ACTIVITY »
Nothing but the lines from the one containing "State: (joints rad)" through the final line of the listing should appear in the answer, each exactly as written.

RECORDS »
***
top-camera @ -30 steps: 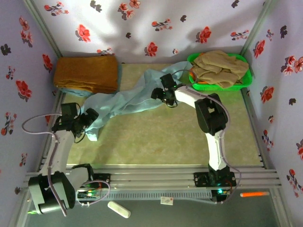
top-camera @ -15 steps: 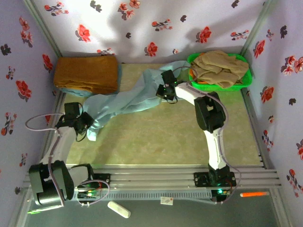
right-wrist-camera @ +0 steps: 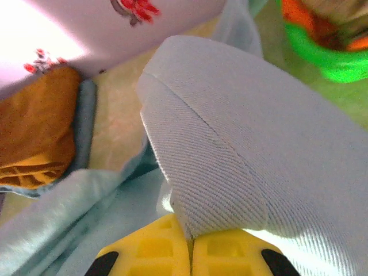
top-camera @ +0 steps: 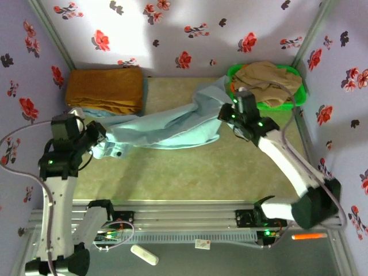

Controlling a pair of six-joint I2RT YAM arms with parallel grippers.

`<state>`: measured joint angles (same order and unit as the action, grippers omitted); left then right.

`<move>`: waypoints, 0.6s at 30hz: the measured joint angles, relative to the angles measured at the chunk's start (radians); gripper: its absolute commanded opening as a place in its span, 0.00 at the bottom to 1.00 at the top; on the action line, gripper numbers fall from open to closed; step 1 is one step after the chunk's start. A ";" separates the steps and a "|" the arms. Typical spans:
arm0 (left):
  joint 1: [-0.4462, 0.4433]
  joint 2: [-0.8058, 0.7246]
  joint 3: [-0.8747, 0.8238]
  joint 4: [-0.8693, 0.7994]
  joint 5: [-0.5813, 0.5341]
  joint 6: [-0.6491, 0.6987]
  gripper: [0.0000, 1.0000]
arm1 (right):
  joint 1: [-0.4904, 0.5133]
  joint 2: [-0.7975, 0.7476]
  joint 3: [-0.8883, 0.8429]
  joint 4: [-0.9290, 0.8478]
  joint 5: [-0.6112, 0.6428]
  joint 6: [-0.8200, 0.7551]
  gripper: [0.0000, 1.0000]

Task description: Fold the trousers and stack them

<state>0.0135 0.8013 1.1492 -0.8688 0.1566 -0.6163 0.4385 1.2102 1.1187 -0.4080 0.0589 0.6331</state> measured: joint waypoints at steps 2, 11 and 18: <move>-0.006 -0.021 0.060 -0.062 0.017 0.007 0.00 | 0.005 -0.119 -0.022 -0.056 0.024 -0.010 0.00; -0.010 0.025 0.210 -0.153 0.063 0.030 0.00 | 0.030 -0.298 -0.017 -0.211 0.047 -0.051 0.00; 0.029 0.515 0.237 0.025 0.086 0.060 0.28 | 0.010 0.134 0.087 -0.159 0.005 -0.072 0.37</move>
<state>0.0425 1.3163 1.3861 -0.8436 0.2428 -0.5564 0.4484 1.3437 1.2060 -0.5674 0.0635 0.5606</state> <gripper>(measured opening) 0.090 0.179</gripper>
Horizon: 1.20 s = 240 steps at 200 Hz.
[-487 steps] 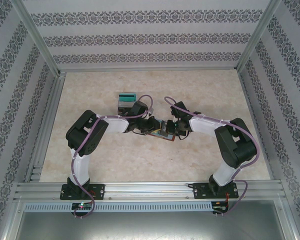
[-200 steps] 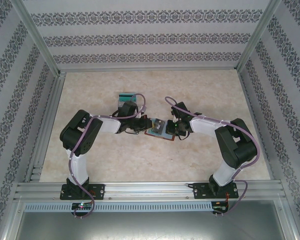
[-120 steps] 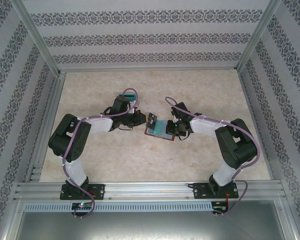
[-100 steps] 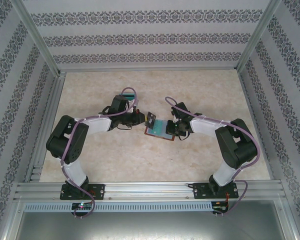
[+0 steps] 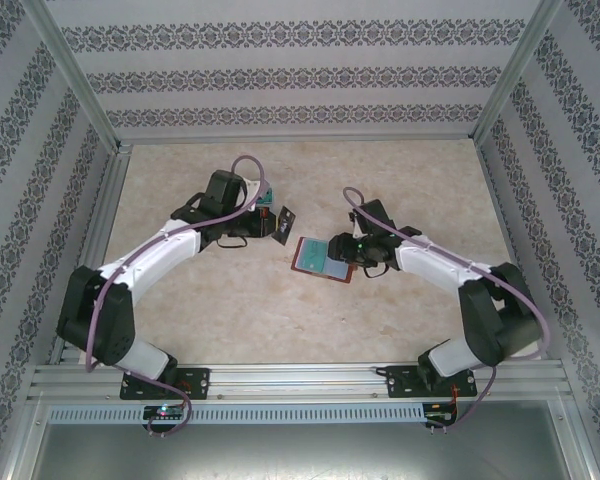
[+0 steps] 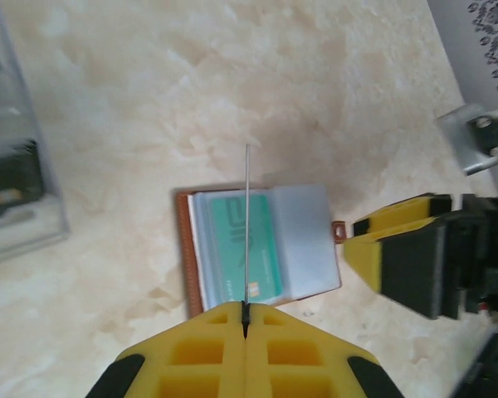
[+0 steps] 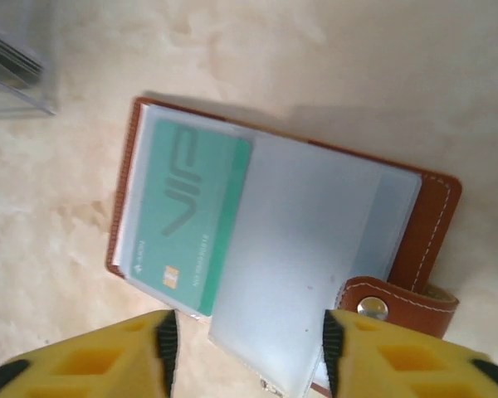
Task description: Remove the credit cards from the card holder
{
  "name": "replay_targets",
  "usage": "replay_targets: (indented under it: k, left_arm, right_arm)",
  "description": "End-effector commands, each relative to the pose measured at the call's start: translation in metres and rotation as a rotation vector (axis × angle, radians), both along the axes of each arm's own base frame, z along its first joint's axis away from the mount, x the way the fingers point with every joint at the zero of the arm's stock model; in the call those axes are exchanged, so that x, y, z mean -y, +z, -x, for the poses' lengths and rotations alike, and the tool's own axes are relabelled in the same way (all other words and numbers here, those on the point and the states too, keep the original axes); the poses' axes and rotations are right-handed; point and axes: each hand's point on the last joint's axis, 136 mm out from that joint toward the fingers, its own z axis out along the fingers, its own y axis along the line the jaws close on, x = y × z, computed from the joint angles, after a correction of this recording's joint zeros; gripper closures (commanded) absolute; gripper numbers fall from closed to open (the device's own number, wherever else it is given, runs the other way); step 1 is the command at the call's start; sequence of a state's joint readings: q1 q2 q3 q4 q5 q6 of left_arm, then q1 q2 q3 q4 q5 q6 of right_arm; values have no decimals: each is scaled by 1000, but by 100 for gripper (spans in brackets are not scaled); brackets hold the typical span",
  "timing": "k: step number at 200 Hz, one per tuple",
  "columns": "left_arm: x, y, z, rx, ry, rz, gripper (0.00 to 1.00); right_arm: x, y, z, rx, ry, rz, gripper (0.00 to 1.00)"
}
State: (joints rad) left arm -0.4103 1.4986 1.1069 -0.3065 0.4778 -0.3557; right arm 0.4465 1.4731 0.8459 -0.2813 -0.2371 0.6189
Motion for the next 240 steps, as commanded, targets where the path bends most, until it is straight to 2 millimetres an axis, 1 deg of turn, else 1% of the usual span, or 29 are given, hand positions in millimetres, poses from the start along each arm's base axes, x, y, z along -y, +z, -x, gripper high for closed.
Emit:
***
RESPONSE TO THIS EXERCISE »
State: (joints rad) left arm -0.4103 1.4986 1.1069 -0.3065 0.4778 -0.3557; right arm 0.4465 1.4731 0.8459 -0.2813 -0.2371 0.6189
Motion for the next 240 steps, as commanded, targets where the path bends most, until it is straight to 2 millimetres an axis, 1 deg of turn, else 1% of the usual span, or 29 are given, hand positions in millimetres, poses from the start along each arm's base axes, x, y, z along -y, +z, -x, gripper high for closed.
Emit:

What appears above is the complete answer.